Regardless of all the hype, the Annapurnas somehow still managed to exceed both Katherine and my expectations.  Our 29 days of trekking proved to be nothing short of spectacular.  Despite recent road building, the Annapurna Circuit remains one of the world’s greatest treks: a truly epic hiking destination surrounded by innumerable snow-capped peaks.  A plethora of ‘tea houses’ in the villages en route offer decent food and hot showers ensuring that this is anything but hardship trekking!

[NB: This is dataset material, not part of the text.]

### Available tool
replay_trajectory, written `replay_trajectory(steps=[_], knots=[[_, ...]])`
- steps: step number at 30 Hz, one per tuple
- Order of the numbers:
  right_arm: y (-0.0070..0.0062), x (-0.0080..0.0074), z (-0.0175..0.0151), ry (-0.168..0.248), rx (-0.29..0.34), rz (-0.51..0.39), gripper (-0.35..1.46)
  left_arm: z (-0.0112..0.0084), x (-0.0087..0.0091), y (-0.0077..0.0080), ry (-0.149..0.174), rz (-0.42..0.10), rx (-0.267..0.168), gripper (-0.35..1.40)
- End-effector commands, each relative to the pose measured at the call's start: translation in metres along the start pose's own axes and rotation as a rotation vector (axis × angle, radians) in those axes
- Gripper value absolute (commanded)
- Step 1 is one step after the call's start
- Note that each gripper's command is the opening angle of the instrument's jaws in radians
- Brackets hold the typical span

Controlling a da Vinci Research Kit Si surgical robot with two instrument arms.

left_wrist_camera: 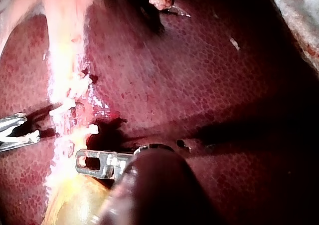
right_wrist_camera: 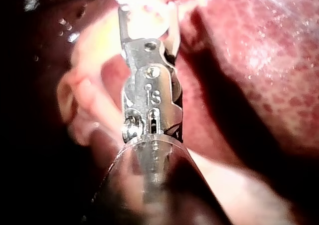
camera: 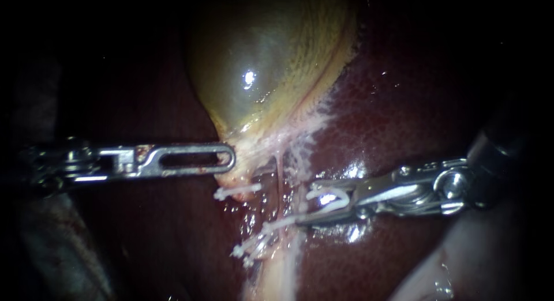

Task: Clipping second clip right tube

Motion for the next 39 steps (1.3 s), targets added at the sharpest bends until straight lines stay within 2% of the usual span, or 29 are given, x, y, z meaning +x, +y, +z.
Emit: replay_trajectory(steps=[1,21,26,39], knots=[[0.0001,0.0,0.0004,0.0,0.001,-0.003,0.51,0.0,-0.0001,0.0001,-0.001,0.001,0.002,-0.35],[0.003,-0.0018,0.005,0.001,0.018,0.0,0.48,-0.0009,-0.0006,0.0017,-0.004,-0.002,0.0,-0.35],[0.0033,-0.0019,0.0061,-0.004,0.034,0.004,0.46,-0.0009,-0.0006,0.0018,-0.004,-0.002,0.0,-0.35],[0.0038,-0.0018,0.0082,0.001,0.03,0.019,0.41,-0.0008,-0.0007,0.002,-0.004,-0.003,0.0,-0.35]])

After departing Bhubhule we soon left the road behind and slowly climbed up the Marsyangdi River towards Pisang and some of the best views on the entire circuit.  We fell in love with the quaint Buddhist village of Braga and ended up staying at the New Yak tea house for three nights before finally rousing ourselves to move on!  After passing through Manang (where Katherine visited the Himalayan Rescue Association doctors to get some medicine for her cold and hacking cough) we ploughed through a snow storm to reach Thorung Phedi Camp at 4500m.  After a cold night we were greeted by idyllic conditions and a picture-perfect day for the long climb over Thorong La and down to Muktinath.  It was hard work slogging over the 5400m pass, but the views were incredible and well worth the effort.

After detouring to Kagbeni at the entrance to the restricted Upper Mustang Valley, we slowly descended along the Kali Gandaki River taking numerous detours along the way to avoid the Jomsom road and visit hilltop gompas (monasteries).  We spent a rest day in the apple-growing village of Marpha where we celebrated the one-year anniversary of our South African wedding celebration before making our way to Tatopani and climbing up an exhausting 1900m in 24 hours to reach the famous view point atop Poon Hill.  We then met up with family in Gandruk for the week-long ABC trek into the Annapurna Sanctuary.  Annapurna Base Camp, surrounded by an amphitheatre of high snowy mountains, is difficult to describe and words fail to do justice to this special area … it’s an incredible place with views to die for stretching up towards the heavens on every side!

After 29 days of trekking we descended (narrowly avoiding a monstrous hailstorm) to Pokhara where we could enjoy some well-deserved steaks and cold beer.  We learned that on our lengthy walk our cumulative ascent was equivalent to climbing Everest from sea level – twice!  No wonder we felt a little tired and like we had really earned our first beers in over a month!

Next on the itinerary is a white-water expedition down the Karnali River in Nepal’s wild west, followed by four days of luxury at Tiger Tops lodge where we go in search of rhinos and tigers before returning to Kathmandu and moving northeast to Everest.  We can’t wait for May and the chance to get stuck into the next exciting chapter of our Nepal adventure!